Friday, June 25th, 2010

This summer I am working on the Google Summer of Code project “Revive GNU Prolog for Java”. It now has a project page and a Git repository which resulted in a rather entertaining screen shot.

Yesterday I found out that last year someone did a lot of the work I was intending to do this summer and they gave me a svn dump of the changes that they made. I had previously found two other people that had made some changes over the last 10 years while the project was dormant.

So I was faced with the task of taking the SVN dump of the changes made by Michiel Hendriks (elmuerte) and splicing them onto the old CVS history of the code he took the source .zip and then converting it into Git (which is what we are now using as our VCS). I was kind of hoping that with luck the two development histories would then share a common root which could be used to help with merging the two development histories back together that hope was in vain (though I have another idea I might try later).

Anyway this whole splicing thing was non-trivial so I thought I would document how I did it (partly so that I can find the instructions later).
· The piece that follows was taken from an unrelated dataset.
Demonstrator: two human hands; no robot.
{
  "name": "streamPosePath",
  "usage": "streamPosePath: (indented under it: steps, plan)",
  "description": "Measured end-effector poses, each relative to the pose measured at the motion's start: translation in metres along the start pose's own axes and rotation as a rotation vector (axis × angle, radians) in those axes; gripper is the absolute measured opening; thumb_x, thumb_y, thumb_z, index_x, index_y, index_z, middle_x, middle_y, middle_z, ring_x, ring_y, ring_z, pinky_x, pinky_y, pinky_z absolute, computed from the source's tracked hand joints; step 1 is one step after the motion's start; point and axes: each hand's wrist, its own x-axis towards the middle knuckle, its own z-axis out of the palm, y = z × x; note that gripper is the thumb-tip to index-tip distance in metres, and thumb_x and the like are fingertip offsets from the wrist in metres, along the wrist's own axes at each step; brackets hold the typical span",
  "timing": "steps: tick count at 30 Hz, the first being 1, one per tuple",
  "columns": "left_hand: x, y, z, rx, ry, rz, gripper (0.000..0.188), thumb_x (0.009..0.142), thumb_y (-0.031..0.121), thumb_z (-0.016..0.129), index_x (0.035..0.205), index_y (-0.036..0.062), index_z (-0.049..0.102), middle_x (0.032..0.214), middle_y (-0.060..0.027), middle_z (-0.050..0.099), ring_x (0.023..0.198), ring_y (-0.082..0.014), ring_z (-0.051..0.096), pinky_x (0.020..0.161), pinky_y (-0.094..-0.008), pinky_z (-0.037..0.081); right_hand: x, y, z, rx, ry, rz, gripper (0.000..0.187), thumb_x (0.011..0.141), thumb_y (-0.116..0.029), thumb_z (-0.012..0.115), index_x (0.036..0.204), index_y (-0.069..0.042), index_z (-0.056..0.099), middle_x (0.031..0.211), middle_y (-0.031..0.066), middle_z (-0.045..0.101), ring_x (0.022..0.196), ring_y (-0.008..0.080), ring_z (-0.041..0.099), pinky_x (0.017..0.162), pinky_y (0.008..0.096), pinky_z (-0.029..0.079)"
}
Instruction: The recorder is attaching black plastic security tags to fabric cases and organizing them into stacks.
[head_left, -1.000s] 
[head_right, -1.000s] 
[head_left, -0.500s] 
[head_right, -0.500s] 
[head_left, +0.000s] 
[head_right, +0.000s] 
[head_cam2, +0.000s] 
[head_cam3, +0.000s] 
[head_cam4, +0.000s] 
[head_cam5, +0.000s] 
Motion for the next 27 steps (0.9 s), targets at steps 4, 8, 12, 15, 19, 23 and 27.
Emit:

So there were problems with the SVN dumpfile I was given: it couldn’t be applied to a bare repository as all the Node-Paths had an additional extension ‘trese/ample/trunk’ on the beginning. No one fix I tried was to add

Node-path: trese
Node-kind: dir
Node-action: add

Node-path: trese/ample
Node-kind: dir
Node-action: add

Node-path: trese/ample/trunk
Node-kind: dir
Node-action: add

Into the the first commit using vim: now this worked but it meant that I still had the extra ‘trese/ample/trunk/’ which I didn’t want.
So I removed that using vim and “:%s/trese\/ample\/trunk\///g”, unfortunately there were a couple of instances where trese/ample/trunk was refereed to directly when files were being added to svn:ignore unfortunately I didn’t find out how to refer to the top level directory in an svn dump file so I just edited those bits out (there were only 2 commits which were effected). So now I had a working svn dumpfile. To do the splicing I used svndumptool.py to remove the first commit resulting in a dumpfile I called gnuprolog-mod.mod2-86.svn.dump (see below for instructions on how to do this).

I got a copy of the CVS repository, so that the current working directory contained CVSROOT and also a folder called gnuprolog which contained the VCed code.

# This makes a dumpfile 'svndump' of the code in the gnuprolog module I only care about the trunk.
cvs2svn --trunk-only --dumpfile=svndump gnuprolog
# Then we use svndumptool to remove the first commit as cvs2svn adds one to the beginning where it makes various directories.
svndumptool.py split svndump 2 8 cvs-1.svn.dump
# Then we use vim to edit the dump file and do :%s/trunk\///g to strip of the leading 'trunk/' from Node-Paths
vim cvs-1.svn.dump
# Create a SVN repository to import into
svnadmin create gnuprolog-mod.plaster.svn
# Import the CVS history
svnadmin load gnuprolog-mod.plaster.svn < cvs-1.svn.dump
# Import the SVN history
svnadmin load gnuprolog-mod.plaster.svn < gnuprolog-mod.mod2-86.svn.dump
# Make a git repository from the SVN repository
git svn clone file:///home/daniel/dev/gnuprolog/gnuprolog-mod.plaster.svn gnuprolog-mod.plaster.git

Things that I found which are useful

The SVN dump file format
svn-to-git got me the closest to being able to import the svn dumpfile into git.
These instructions on how to fix svn dumpfiles.

Sorry this post is rather ramblely stuck half way between a howto and an anecdote but hopefully someone will find it useful.